É importante destacar que apenas a empresa BETA já conhecia alguns membros do consórcio antes de sua adesão ao grupo, mesmo assim superficialmente. Como se vê, as opiniões dos entrevistados podem ser consideradas positivas. As possibilidades decorrentes da interação são valorizadas pelos respondentes, embora declarem não terem conhecimento de ocorrências concretas de assuntos encaminhados coletivamente fora do escopo de atuação do consórcio. De qualquer forma, o que parece claro é que, neste momento, o âmbito de atuação do consórcio não comporta o encaminhamento de questões que envolvam assuntos de maior abrangência, como por exemplo, as questões com as oficinas de costura e de intensidade tecnológica da produção, que são mantidas no âmbito da administração individual de cada associado. Assim, como já identificado na seção anterior, a ABEV ainda não exemplifica um arranjo em consórcio que tenha evoluído nas suas possibilidades. O encaminhamento futuro da sua atuação é que poderá incorporar abraçar novos escopos. Mas nesse aspecto, hoje as empresas mantêm perspectivas diferentes restritas ao âmbito da promoção comercial externa, como se vê nas seguintes colocações das empresas ALFA e BETA:

“[...] a idéia é que o consórcio fique tão forte, que as empresas vendam tanto que [a] comissão vai eliminar o dinheiro do governo. [...] E outra idéia e que todo mundo depois possa fazer vôos solos, [...] eu já vou saber qual a documentação, como se trabalha, como se faz feira lá fora, como se atende um cliente, eu vou saber todo o suficiente para que eu possa ir com os meus próprios meios.

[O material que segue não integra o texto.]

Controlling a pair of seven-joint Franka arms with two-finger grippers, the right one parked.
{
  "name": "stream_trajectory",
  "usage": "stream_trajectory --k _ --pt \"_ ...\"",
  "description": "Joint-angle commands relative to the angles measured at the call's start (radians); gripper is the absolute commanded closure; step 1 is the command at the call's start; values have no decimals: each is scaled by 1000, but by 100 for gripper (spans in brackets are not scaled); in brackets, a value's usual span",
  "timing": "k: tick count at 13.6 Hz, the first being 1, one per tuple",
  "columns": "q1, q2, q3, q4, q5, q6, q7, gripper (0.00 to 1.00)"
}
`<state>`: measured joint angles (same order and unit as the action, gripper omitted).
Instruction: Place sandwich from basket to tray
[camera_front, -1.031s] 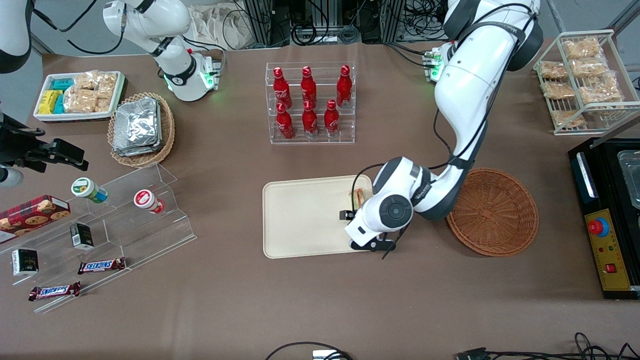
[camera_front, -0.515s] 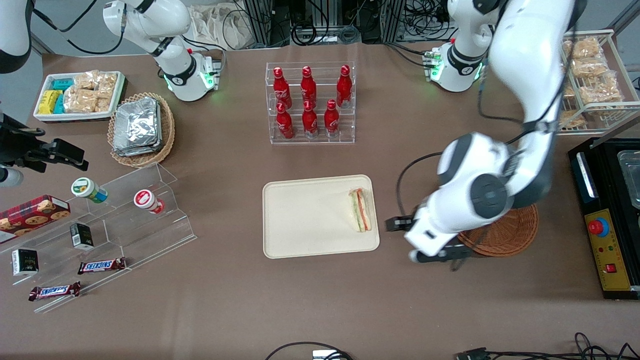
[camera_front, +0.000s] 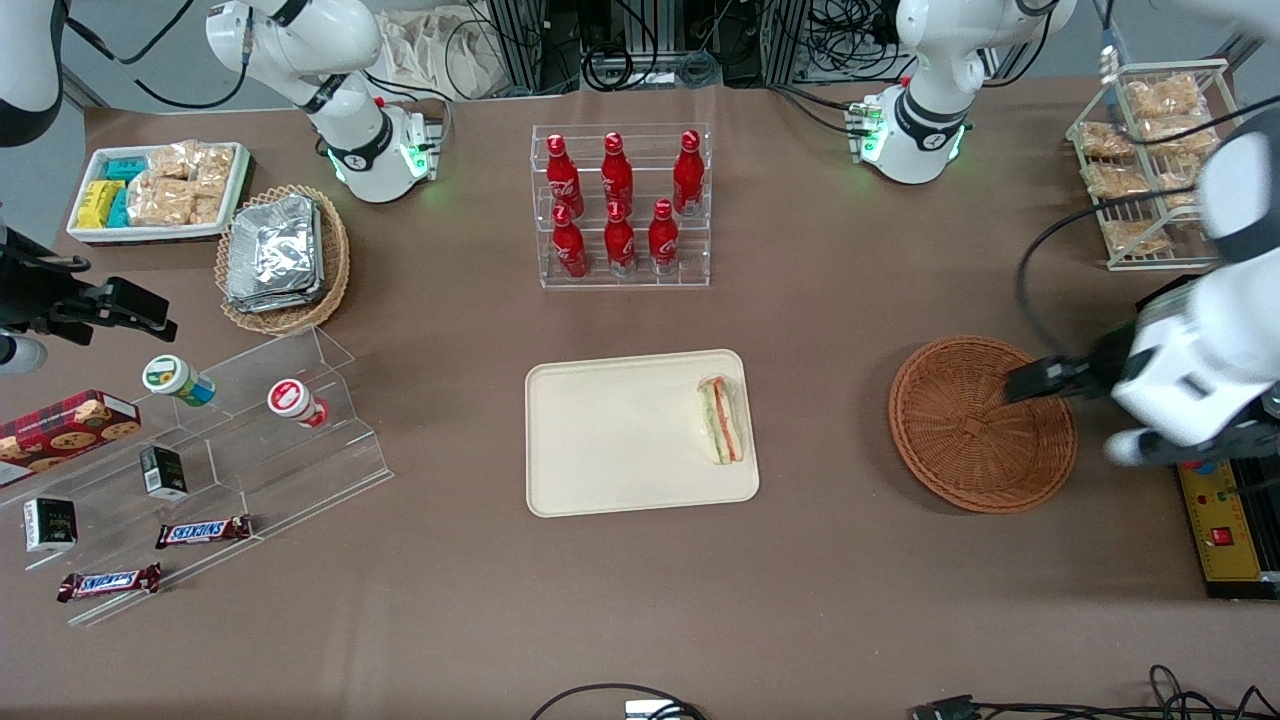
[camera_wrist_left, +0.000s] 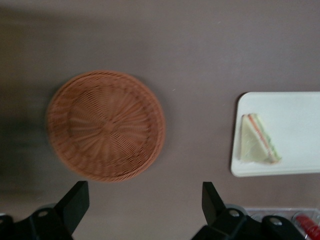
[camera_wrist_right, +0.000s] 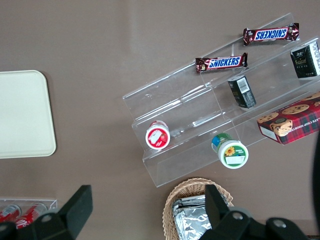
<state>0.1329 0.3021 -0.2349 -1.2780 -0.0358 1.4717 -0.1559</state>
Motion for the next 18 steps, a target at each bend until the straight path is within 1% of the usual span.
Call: stream_trajectory --k 1,2,4,6,8,9,10,11,12,13,15,17,18 --pt "45 -69 -9 -43 8 -95 62 0" --pt "50 -69 0 -55 11 -100 64 0" --pt "53 -96 6 -99 46 -106 67 0" --pt "89 -127 8 -151 47 -128 111 0" --pt "112 -184 9 -252 45 -100 125 0" --pt "125 -198 8 -271 43 -91 128 0" --pt "114 -222 9 -290 48 -88 128 0" --pt "73 -231 47 -297 48 -84 128 0" --pt "-8 -236 119 -305 48 -82 128 0" --pt "-59 -253 161 -323 48 -67 128 0" --pt "-85 -293 163 -378 48 8 127 0" --pt "-131 -293 164 -357 56 19 125 0" --pt "-131 -294 163 -353 59 18 128 0"
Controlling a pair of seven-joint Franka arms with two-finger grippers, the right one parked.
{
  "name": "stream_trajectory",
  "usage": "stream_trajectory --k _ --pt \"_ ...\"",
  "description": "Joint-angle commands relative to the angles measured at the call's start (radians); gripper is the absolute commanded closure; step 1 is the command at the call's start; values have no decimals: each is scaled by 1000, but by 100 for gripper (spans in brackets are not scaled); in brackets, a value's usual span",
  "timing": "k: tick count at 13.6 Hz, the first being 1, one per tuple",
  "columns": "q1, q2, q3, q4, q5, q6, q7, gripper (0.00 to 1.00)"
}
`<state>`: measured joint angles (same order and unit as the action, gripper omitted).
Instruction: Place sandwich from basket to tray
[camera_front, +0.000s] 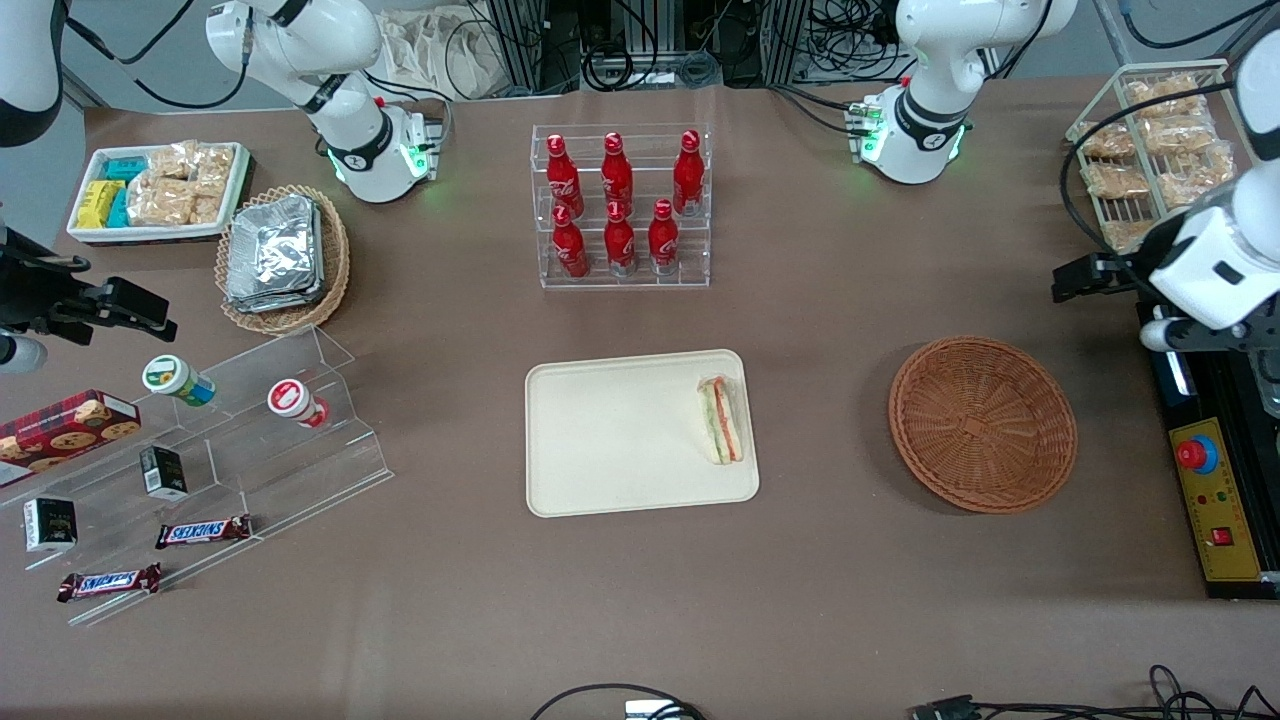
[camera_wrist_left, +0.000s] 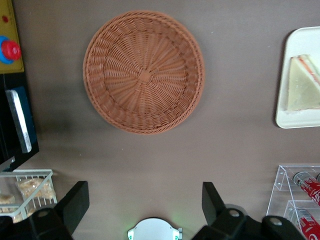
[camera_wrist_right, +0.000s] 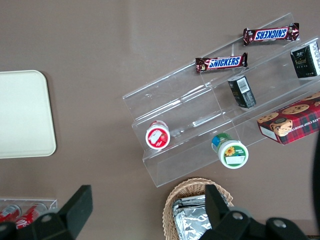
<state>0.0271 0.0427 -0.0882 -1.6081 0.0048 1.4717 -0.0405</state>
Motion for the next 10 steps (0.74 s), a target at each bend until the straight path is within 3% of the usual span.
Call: stream_trajectory --k 1,10 --pt "-26 -37 16 -19 17 18 11 0" --pt "-21 -12 18 14 -2 1 -4 0"
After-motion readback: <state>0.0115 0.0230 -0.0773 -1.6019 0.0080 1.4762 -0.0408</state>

[...] eu acho que o consórcio pode se transformar facilmente em uma empresa comercial exportadora simplificada tendo os consorciados como sócios. [...] Nos vamos vender sem pagar o ICMS da mesma forma”.

“[...] a idéia é você continuar até ter uma estrutura, para dar chances a outro, [...] mas isso é uma coisa que demora, não é uma coisa muito fácil você ter essa estrutura e estar apto para ‘montar uma banda solo’. Falta muito? Eu acho que pelo menos uns 2 ou 3 anos. O maior impedimento ainda é o custo”.